TASK DESCRIPTION:
When copying the data below, keep only the lines from the one with "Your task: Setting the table" through the one with "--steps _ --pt", word for word, and skip the pictures.

** DATA TO EXAMINE follows **

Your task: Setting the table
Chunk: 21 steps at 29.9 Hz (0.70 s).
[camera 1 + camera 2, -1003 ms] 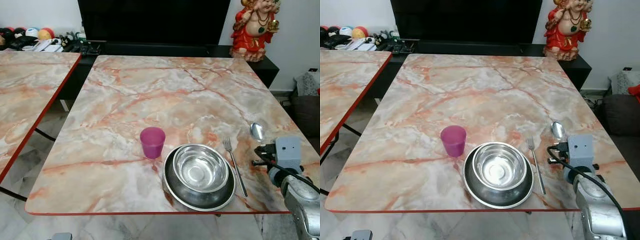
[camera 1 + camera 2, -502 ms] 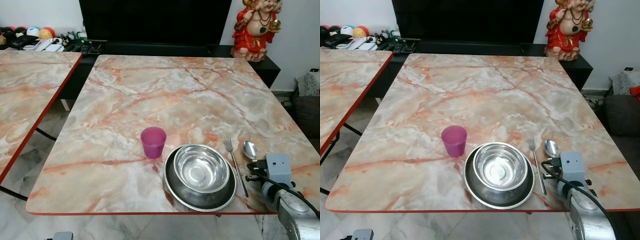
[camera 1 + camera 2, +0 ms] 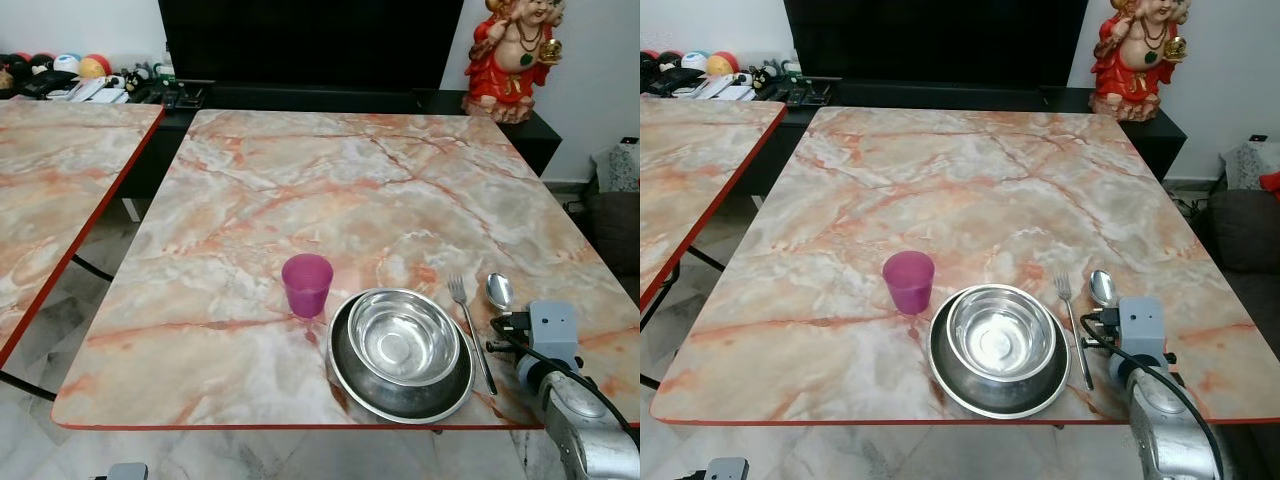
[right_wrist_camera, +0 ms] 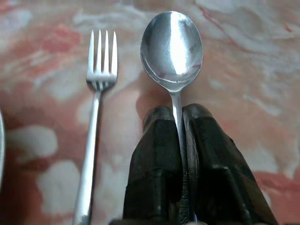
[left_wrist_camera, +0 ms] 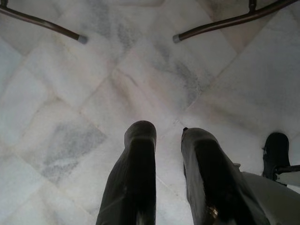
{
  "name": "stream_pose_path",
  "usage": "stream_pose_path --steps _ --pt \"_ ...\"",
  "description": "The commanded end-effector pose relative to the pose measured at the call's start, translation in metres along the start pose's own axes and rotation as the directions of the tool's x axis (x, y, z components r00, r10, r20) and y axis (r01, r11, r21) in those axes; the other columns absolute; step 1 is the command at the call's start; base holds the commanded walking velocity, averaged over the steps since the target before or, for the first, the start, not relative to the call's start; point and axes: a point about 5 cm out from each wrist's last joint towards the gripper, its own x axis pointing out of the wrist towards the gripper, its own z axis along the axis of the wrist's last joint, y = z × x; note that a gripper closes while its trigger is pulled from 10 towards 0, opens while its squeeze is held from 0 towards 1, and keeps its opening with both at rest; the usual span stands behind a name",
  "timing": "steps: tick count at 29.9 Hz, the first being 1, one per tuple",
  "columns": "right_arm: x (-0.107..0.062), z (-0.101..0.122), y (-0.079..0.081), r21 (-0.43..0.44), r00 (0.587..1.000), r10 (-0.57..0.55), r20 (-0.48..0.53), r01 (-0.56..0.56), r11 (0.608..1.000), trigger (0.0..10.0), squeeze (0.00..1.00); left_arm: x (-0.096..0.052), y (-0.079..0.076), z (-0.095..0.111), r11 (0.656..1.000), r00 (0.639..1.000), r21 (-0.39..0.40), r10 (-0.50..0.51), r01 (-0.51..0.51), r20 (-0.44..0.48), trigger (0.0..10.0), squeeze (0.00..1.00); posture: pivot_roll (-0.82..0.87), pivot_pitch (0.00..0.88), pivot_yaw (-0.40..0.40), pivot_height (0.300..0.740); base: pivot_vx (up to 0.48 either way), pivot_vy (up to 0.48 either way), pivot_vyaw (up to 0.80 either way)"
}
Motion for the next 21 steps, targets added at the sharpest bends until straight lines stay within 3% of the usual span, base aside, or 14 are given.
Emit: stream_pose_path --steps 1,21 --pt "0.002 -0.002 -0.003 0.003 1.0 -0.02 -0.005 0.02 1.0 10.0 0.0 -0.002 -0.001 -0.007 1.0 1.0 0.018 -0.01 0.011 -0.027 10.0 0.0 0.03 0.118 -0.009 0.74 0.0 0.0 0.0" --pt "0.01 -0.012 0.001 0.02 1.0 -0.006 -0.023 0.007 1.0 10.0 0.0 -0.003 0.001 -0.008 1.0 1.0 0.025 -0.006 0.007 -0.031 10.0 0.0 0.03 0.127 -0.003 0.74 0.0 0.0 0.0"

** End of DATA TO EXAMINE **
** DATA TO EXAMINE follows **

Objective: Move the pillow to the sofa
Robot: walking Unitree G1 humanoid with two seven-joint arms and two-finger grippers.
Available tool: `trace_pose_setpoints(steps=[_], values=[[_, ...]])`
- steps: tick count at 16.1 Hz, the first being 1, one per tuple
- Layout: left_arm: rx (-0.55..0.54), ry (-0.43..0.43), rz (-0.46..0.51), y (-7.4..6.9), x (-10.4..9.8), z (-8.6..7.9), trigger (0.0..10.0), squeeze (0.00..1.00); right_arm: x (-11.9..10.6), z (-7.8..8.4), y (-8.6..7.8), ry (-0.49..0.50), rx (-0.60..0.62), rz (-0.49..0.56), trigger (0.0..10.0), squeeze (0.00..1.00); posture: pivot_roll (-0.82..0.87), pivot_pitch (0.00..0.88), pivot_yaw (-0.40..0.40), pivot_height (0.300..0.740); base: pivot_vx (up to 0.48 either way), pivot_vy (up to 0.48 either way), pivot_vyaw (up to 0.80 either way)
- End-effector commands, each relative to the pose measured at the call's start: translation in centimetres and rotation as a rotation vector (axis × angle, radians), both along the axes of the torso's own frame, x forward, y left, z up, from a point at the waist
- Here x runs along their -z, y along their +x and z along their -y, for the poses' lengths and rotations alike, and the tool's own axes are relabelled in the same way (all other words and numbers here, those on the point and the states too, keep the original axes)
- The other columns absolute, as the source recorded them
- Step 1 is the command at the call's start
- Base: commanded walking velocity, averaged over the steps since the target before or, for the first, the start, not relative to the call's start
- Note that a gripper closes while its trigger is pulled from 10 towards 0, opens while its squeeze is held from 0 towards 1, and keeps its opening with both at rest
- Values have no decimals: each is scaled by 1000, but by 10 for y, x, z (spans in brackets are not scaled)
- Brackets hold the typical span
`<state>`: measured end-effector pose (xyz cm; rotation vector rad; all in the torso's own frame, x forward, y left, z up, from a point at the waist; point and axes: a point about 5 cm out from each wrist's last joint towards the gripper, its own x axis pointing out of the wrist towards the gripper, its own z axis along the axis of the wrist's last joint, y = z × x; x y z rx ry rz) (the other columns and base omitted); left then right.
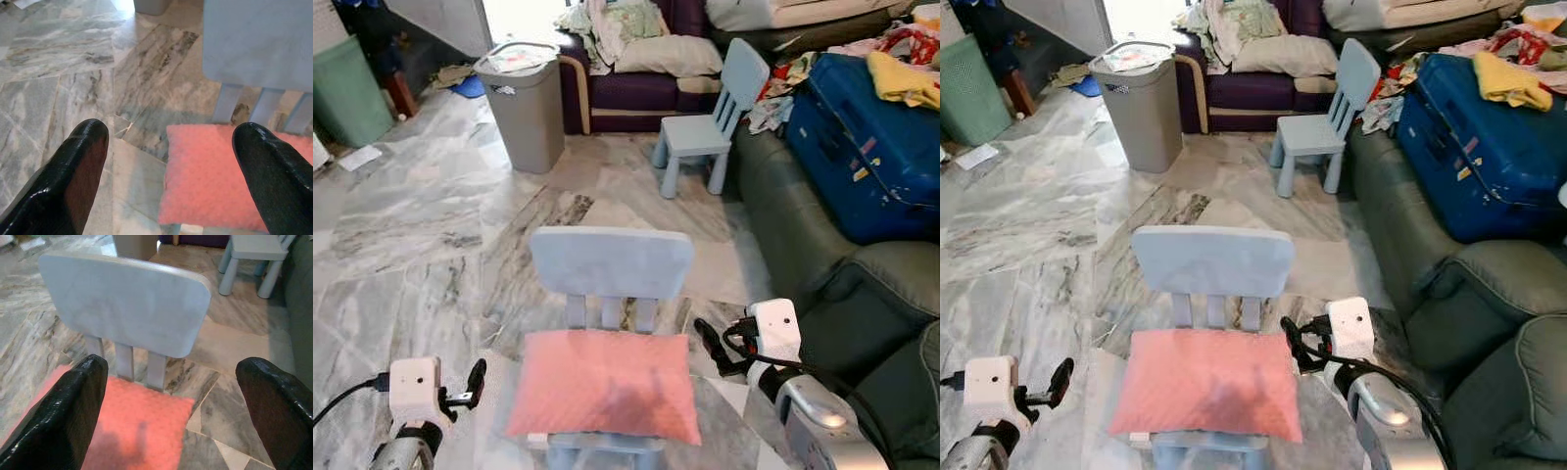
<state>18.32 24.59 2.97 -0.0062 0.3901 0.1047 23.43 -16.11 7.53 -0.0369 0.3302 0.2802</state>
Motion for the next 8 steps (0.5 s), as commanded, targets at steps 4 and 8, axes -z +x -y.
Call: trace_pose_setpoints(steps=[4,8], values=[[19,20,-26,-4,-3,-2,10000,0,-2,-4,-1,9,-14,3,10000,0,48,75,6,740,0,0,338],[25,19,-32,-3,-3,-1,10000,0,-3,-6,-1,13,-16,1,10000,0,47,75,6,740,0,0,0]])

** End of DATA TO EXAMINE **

RESULT OF THE EXERCISE:
Your task: Setting the table
Chunk: 21 steps at 29.9 Hz (0.70 s).
[camera 1 + camera 2, -1003 ms] 
[camera 1 + camera 2, -502 ms] 
[camera 1 + camera 2, +0 ms] 
[right_wrist_camera, +0 ms] 
[left_wrist_camera, +0 ms] 
{
  "name": "stream_pose_path",
  "usage": "stream_pose_path --steps _ --pt \"_ ...\"",

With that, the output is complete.